Physically, I am changed, too. I wince at myself in the mirror. I am someone else. My stomach is an empty cocoon, doughy and spent. My breasts are misshapen and scrawled with angry stretch marks. I have cut my hair short to save time washing it. My body smells earthier than normal because I don't have time to bathe every day. And it is buttered with a layer of fat that waxes around my hips and thighs. I have thickened. ‘Matronly’ might be the word for it. I resolve to buy scales instead of bagels.
What are you up to this week, asks a friend. Um, I falter, Going to John Lewis? (We have relinquished the capital for a more affordable town near family and the department store serves free coffee.) I don’t know how to describe mothering. The micro-decisions and negotiations that persuade my daughter to trust me. The “ordinary devotion” of motherhood, as paediatrician and psychoanalyst Donald Winnicott puts it.
Later, I find a quote from Zadie Smith. I drink it up; it sustains me a while. “Occasionally the child, too, is a pleasure, though mostly she is a joy, which means in fact she gives us not much pleasure at all, but rather that strange admixture of terror, pain, and delight that I have come to recognise as joy, and now must find some way to live with daily.”
Yes, there is terror. My mind is awash with images of dropping her on a stone floor and her skull cracking. Or tripping down the stairs with her. Or a car crashing into the pram, flinging her into the air. I hold her so tight.
Then there is the fear of raising a child during a time of concurrent global crises. The news of Trump and his galling, wilful ignorance unfolds around the same time I read a new report warning that the world will lose two-thirds of its wild animals by 2020. She will then be four.
Death looms, a bogeyman, an obsession for the first time.
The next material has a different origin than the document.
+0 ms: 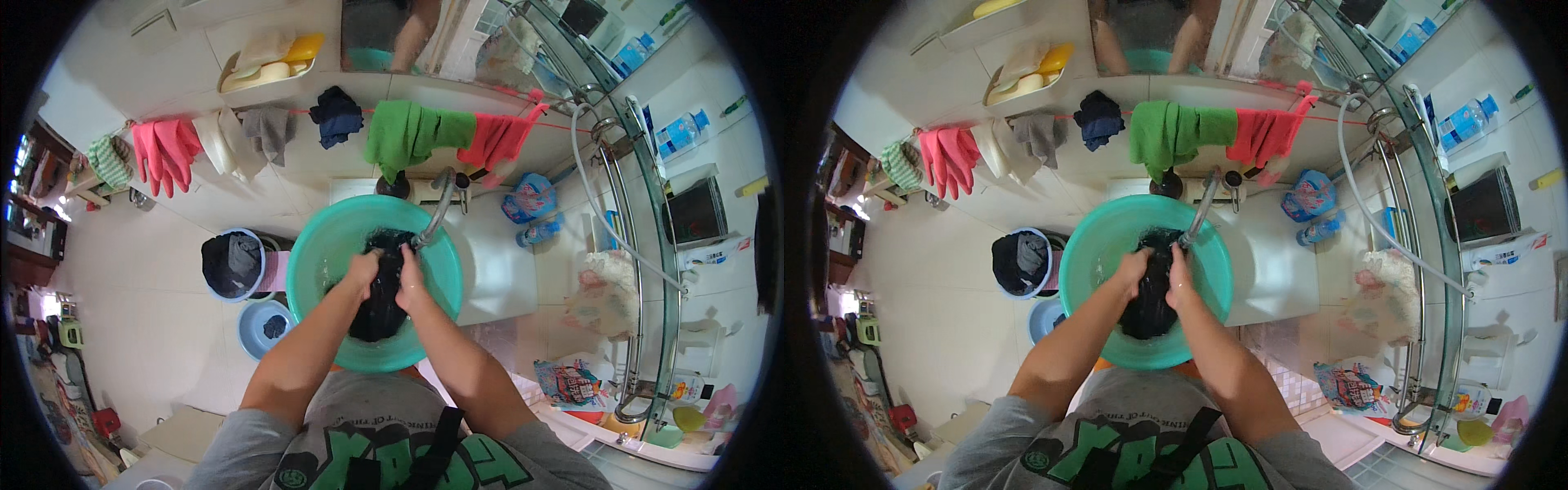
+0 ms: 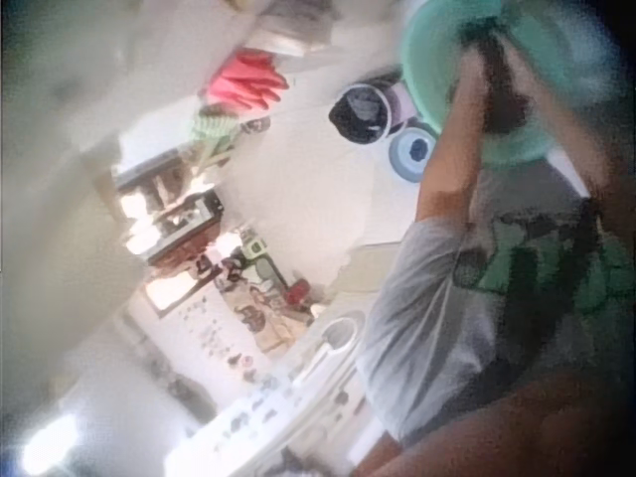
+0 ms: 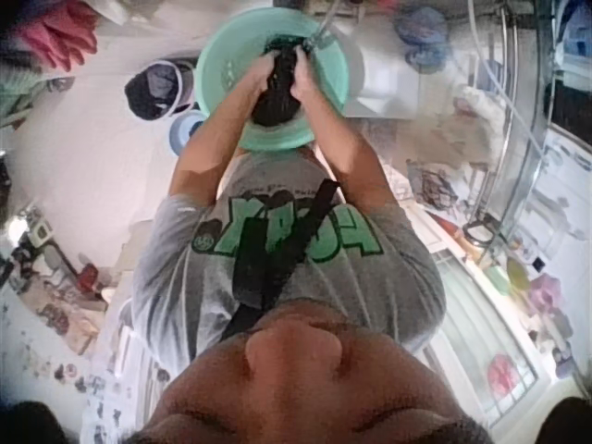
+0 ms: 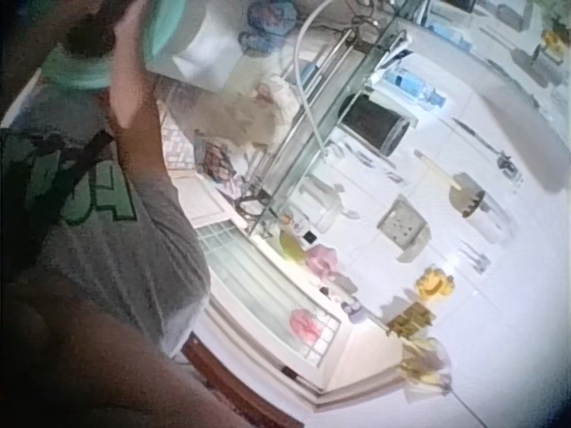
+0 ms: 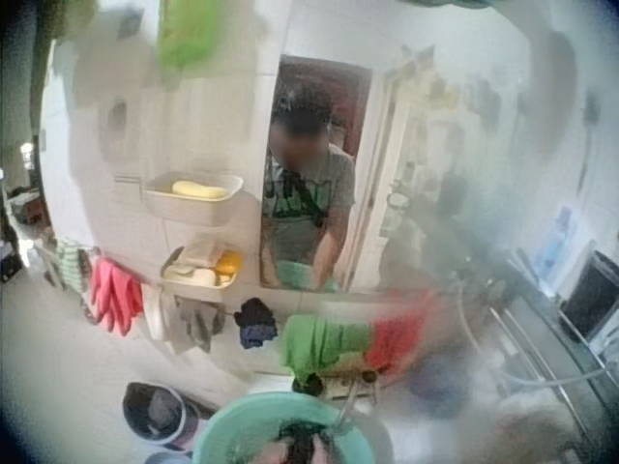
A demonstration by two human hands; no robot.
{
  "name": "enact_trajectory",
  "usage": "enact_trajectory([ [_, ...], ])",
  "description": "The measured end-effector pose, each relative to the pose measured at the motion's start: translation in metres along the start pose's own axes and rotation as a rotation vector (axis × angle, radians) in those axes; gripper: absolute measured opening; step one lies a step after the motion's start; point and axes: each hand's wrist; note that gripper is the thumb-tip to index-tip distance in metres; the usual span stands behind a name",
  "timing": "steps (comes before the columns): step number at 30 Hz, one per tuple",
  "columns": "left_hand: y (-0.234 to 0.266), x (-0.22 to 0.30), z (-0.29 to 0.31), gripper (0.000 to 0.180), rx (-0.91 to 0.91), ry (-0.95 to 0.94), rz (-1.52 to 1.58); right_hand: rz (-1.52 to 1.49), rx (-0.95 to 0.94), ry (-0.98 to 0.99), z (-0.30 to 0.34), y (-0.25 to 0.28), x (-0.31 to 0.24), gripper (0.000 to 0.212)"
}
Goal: The person washes a dark piece of clothing by hand in a green basin filled with water. They repeatedly submerge, scrub, and wring the fabric under a running tap before transferring it to a nearby bucket.
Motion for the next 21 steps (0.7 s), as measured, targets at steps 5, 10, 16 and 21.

The death of my husband, my death, her death. I fear pain for our family. I watch a nature documentary and remember we are just mammals and this fear is hardwired, normal. I breathe.
I spend the night in the spare room to get some sleep. She cries out around midnight and before I register the sound aurally, it shoots a current into my bowels and up my spine. Zapped through the walls by my electric eel; a frequency only I can discern, a bespoke ultrasound. It jolts my body awake before my mind. My cells are alert to only her. She is the queen of me. She runs me. I am no longer top dog.
Three months in, forged by the fourth trimester, I am learning to live with higher stakes, to bear the reality that she is vulnerable and nothing is certain. I am learning to enjoy the frightening enormity of this new love. Autumn is turning to winter; the world shrinks and brittles. More changes and evolutions will surely come but, for now, the waters feel calmer. We call her Evelyn. It means ‘longed-for child’.